As noted in the excellent history textbook called America: A Narrative History, by former University of North Carolina history professor George Brown Tindall abd David E. Ski, President Abraham Lincoln was soon, “in the hour of victory,” shot by “a crazed actor who thought he was doing something for the South.” In a quirk, Lincolns’s murder catapulted Andrew Johnson, an unaffiliated politician from Tennessee, into the presidency. He declared reconstruction unnecessary because he claimed basically that the North and South were still one and that the South hadn’t seceded in any way. 

Despite the blatant racism of many in Congress representing the Southern states, Blacks were now at least holding property and could sue and be sued in the court system.

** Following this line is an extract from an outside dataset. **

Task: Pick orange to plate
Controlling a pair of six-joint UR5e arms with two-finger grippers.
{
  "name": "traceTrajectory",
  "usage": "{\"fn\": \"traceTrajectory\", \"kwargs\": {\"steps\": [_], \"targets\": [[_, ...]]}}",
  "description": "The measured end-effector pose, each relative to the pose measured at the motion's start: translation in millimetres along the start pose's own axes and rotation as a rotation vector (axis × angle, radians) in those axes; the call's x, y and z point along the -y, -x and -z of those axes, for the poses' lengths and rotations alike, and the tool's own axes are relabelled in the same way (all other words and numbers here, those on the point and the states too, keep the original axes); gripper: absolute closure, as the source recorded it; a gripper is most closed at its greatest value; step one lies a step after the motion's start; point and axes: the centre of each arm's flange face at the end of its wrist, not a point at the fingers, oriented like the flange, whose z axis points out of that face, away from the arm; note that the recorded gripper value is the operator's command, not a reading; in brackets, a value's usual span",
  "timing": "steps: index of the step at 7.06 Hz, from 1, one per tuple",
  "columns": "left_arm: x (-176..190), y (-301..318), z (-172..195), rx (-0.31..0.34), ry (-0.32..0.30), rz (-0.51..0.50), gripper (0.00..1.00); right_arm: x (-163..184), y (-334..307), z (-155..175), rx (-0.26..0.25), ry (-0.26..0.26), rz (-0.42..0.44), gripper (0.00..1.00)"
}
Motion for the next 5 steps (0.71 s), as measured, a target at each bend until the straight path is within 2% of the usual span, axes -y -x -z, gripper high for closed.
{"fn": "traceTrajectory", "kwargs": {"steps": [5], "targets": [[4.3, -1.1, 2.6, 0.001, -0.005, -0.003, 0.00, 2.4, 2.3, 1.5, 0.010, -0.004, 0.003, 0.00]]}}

But major hurdles remained, such as in Mississippi, where the penal code leaned heavily towards tough punishment for ex-slaves who got in the way of the law there. Johnson did the cause of freedom for former slaves no favors by becoming a bit of a drunk (although the degrees to which that’s true are still debatable). He took to touring the country to get people onboard with reconstruction, which proved harder than he had imagined. He was fairly renowned as an interesting speaker on the stump, but he was also quite a bit like later president Donald Trump in that most of the things he said were completely idiotic and he was ridiculed and labeled as a “drunken imbecile.” 

As Johnson became more and more ineffective through 1867, Congress began a campaign to impeach him for, in their eyes, not working well with Congress. It was close, but the impeachment effort failed and it contributed to making impeachment a very difficult thing to accomplish going forward. It did however make Johnson even less effective throughout the rest of his term which, in turn, helped reconstruction move forward again in a productive direction. This included the ratification of the Fifteenth Amendment in 1870, which gave former slaves the right to vote. For Black children, the opportunity to go to school under the new state school systems led to more than 600,000 attending schools in the South by 1877.

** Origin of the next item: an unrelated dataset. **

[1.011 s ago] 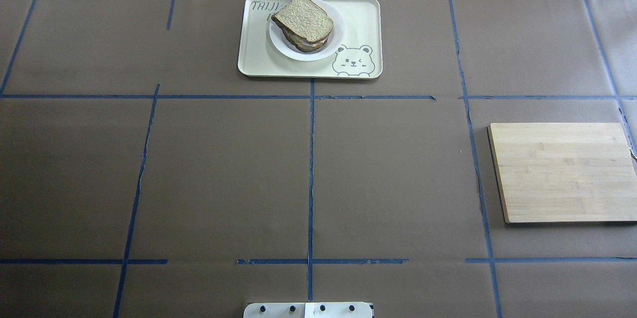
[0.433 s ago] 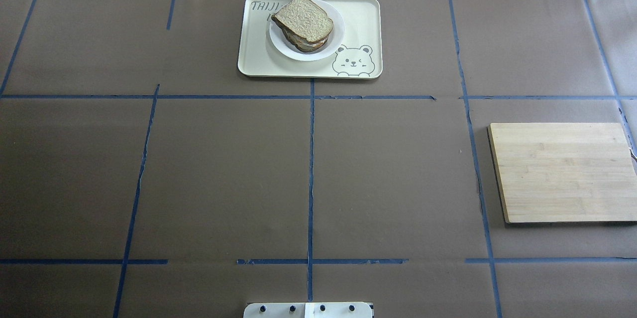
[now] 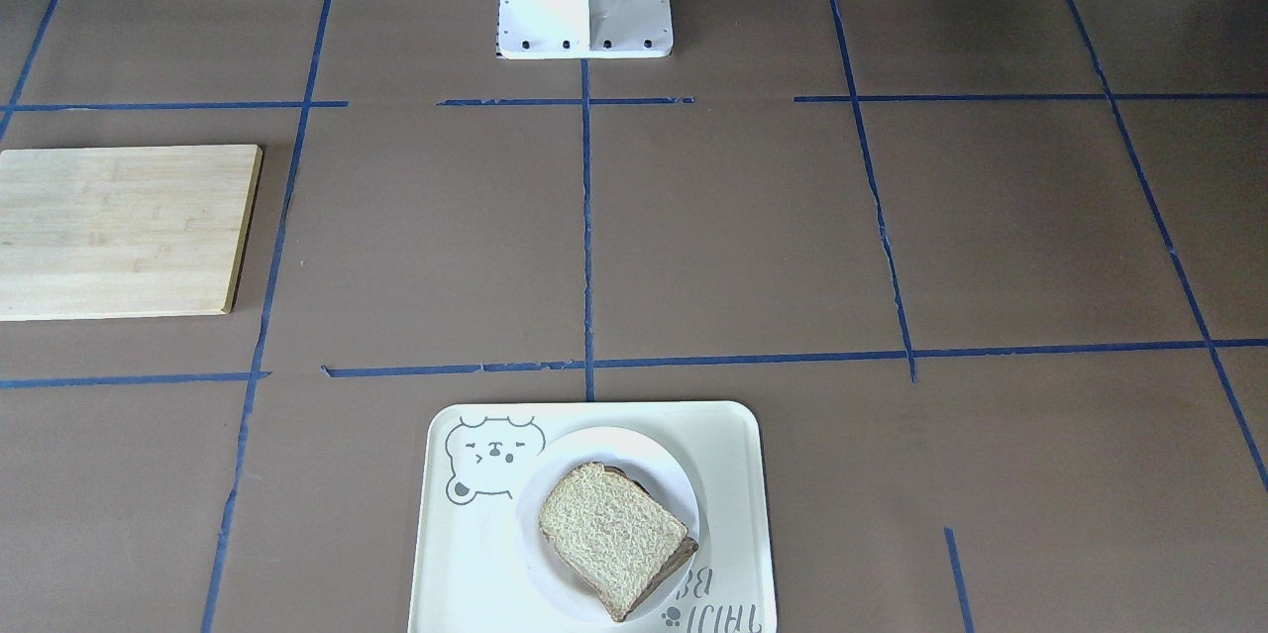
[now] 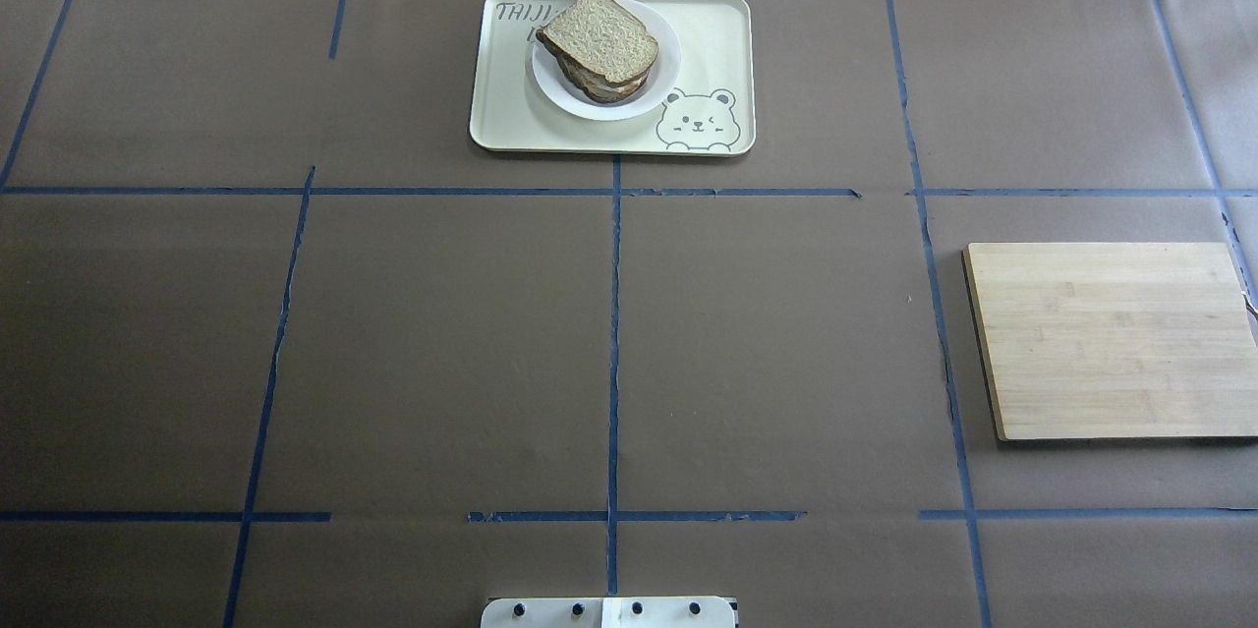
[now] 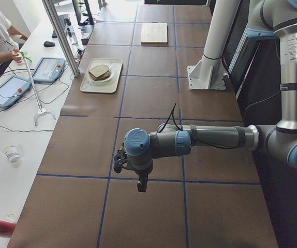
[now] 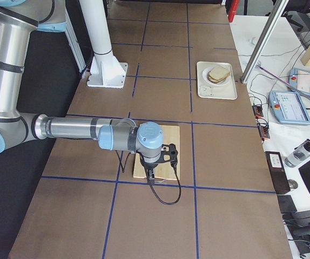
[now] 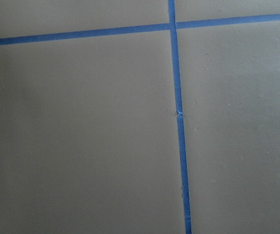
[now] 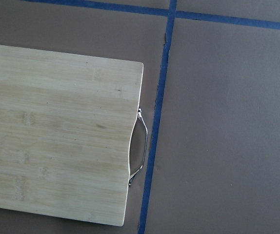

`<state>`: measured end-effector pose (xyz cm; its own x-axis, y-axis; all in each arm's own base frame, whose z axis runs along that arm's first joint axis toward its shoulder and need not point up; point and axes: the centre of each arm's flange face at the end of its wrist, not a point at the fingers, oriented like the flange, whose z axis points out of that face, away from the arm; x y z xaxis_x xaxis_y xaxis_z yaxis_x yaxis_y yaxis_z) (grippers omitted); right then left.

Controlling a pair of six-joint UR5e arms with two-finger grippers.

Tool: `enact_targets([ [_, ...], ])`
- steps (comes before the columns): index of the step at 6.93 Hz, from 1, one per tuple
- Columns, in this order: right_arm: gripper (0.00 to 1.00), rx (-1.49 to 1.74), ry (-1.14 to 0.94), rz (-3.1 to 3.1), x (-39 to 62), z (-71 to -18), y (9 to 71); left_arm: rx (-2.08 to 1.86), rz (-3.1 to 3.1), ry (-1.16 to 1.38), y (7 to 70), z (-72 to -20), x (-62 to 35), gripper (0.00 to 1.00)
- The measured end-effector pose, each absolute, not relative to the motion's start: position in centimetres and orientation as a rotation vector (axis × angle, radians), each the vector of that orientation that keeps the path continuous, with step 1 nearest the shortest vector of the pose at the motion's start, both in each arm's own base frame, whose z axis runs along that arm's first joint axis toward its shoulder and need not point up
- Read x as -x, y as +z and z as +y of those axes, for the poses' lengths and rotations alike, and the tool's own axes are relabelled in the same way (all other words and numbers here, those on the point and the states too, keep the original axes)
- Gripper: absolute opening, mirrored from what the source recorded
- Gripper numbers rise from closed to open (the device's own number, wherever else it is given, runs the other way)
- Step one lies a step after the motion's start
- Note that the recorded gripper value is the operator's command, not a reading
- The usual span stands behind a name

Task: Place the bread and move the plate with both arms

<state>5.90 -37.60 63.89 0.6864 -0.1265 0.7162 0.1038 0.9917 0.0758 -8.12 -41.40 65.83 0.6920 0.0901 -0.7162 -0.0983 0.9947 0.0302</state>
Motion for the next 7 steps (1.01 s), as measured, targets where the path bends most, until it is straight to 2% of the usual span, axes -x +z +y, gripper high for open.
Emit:
enact_targets([
  [7, 0.99, -0.046, -0.163, -0.794, -4.8, -38.4, 62.4, -0.017, 0.795, 0.120, 64.5, -42.1, 8.1, 1.00],
])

The Ku Klux Klan was established in 1866 in Pulaski, Tennessee by a group of men who started out pranking Blacks and Republicans who had invited Blacks into their political folds. But the group quickly became violent and other chapters rapidly sprung up throughout the South. When President Ulysses S. Grant was able to mass prosecute KKK members in nine counties throughout South Carolina, in 1871, it significantly halted the terrorist group’s more outrageous acts, although more subtle acts of racist terrorism obviously persisted.

Ulysses S. Grant
Grant was elected in 1868 and was wildly popular for his military record. He could have also run for any party since he had almost no political background but became a Republican mainly because he no longer liked President Johnson. The Radicals pushing to end slavery also admired him. While Grant dominated the electoral college vote, it was still surprisingly close in the popular vote, really taking the 500,000 newly ex-slave voters to push him to victory. A major reason his political record would never match his war one is because he made a series of bad cabinet appointments at the start of his run, failing to consult experts and picking wealthy men that he seemed to be in awe of and who happened to lack talent and integrity. 

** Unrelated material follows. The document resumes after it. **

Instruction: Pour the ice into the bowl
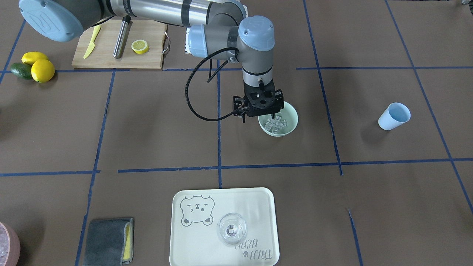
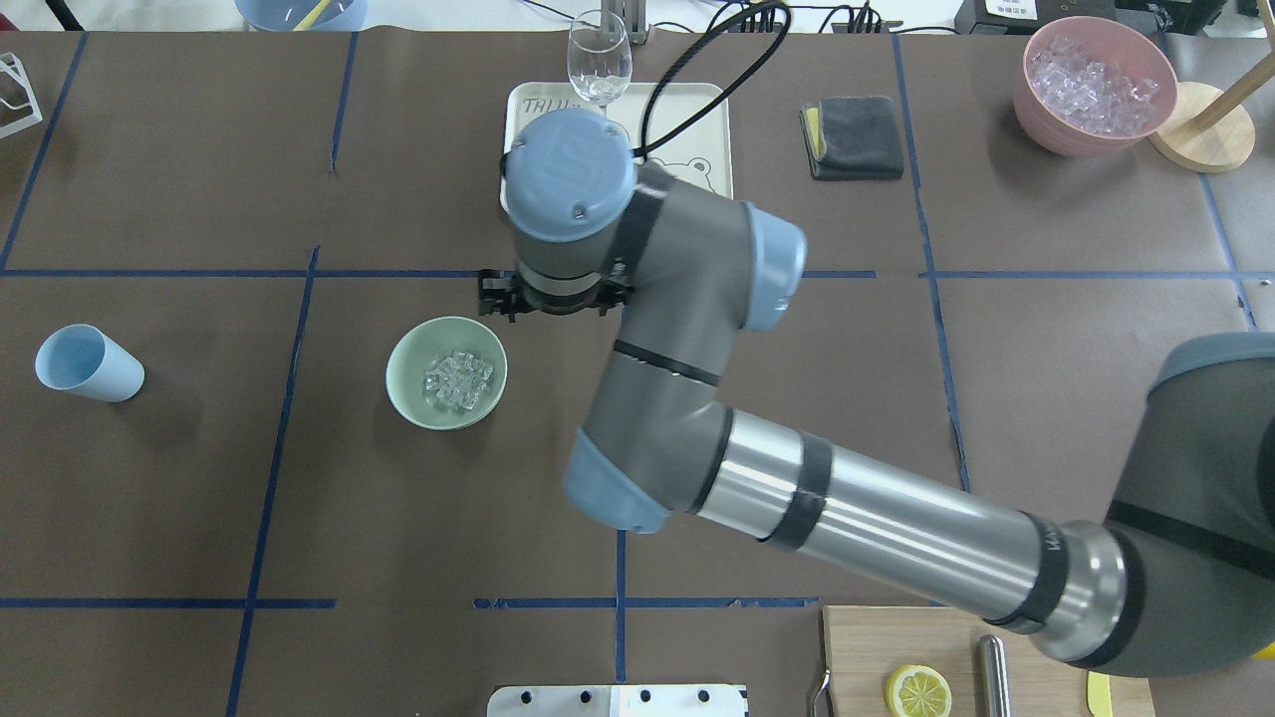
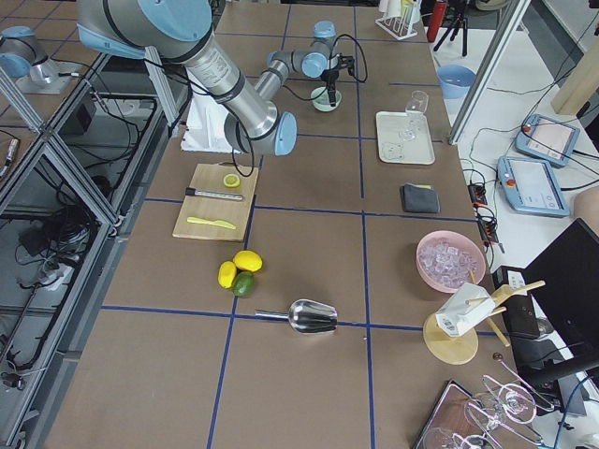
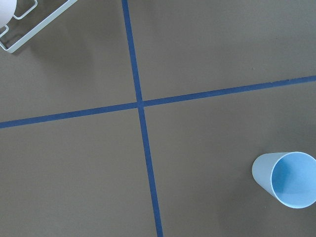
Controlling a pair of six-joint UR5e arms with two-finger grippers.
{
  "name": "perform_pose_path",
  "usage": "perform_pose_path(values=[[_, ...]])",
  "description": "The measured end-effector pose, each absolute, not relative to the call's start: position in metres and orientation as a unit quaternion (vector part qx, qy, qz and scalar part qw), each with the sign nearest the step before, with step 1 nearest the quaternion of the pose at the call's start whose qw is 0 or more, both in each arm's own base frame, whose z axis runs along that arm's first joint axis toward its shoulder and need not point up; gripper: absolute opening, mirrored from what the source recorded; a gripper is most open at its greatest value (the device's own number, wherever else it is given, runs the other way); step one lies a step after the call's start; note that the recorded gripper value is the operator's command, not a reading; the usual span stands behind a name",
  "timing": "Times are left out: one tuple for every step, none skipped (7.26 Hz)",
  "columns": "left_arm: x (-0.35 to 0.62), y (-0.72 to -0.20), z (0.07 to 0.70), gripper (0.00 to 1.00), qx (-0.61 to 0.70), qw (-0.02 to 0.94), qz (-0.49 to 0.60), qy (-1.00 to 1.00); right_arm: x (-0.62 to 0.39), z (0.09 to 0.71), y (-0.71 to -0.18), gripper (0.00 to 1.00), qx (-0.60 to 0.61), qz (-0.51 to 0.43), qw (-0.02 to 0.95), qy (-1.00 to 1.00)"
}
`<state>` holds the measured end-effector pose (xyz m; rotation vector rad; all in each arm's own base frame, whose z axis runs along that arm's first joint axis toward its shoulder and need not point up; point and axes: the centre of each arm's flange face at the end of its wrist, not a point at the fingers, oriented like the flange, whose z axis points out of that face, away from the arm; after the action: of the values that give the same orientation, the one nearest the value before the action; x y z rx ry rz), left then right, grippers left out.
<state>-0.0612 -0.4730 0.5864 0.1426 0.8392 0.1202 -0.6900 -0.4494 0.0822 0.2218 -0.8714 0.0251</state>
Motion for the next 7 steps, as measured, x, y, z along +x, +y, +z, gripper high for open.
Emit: perform_pose_path(values=[[-0.061, -0.473, 0.586, 1.0, 0.069, 0.909, 0.058, 0.407, -0.708, 0.093, -0.441, 0.01, 0.111, 0.02, 0.902, -0.418], [-0.061, -0.473, 0.586, 1.0, 0.069, 0.909, 0.058, 0.407, -0.716, 0.101, -0.435, 0.0, 0.111, 0.018, 0.903, -0.414], [-0.061, -0.473, 0.587, 1.0, 0.069, 0.909, 0.058, 0.407, -0.719, 0.105, -0.432, 0.0, 0.11, 0.01, 0.904, -0.414], [-0.061, -0.472, 0.588, 1.0, 0.068, 0.909, 0.058, 0.407, -0.719, 0.104, -0.431, 0.0, 0.11, 0.002, 0.903, -0.416], [-0.061, -0.472, 0.589, 1.0, 0.068, 0.909, 0.058, 0.407, -0.717, 0.101, -0.431, 0.0, 0.11, 0.001, 0.901, -0.419], [-0.061, -0.471, 0.589, 1.0, 0.068, 0.909, 0.058, 0.407, -0.709, 0.099, -0.433, 0.0, 0.113, 0.005, 0.898, -0.424], [-0.061, -0.471, 0.589, 1.0, 0.068, 0.909, 0.058, 0.408, -0.688, 0.103, -0.444, 0.0, 0.118, 0.013, 0.894, -0.431]])
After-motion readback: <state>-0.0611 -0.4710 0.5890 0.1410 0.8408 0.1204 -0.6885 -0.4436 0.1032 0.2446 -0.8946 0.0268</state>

Grant won a second term but it didn’t go well. Although he didn’t appear to be involved, his brother-in-law was part of a plan to falsely inflate the value of gold, which caused the market to burst and set back the economy. There were many other financial scandals happening, including one that took railroad funds away from shareholders to line the pockets of politicians, including future president James Garfield. Grant was not implicated in any of them, but his time in office was an exceptionally corrupt time for the country.

Thanks to the two-term limit being in place, Grant would not run for a third term. He probably could have won 10 terms based on his long-ago performance at Appomattox alone. But after a series of more scandals from potentially stronger candidates, Rutherford B. Hayes made it out as the next president. He was a three-time Ohio governor and strong on fiscal matters, despite being “a third-rate nonentity … obnoxious to no one.” Fittingly, he took the office by a measly one vote in the electoral college.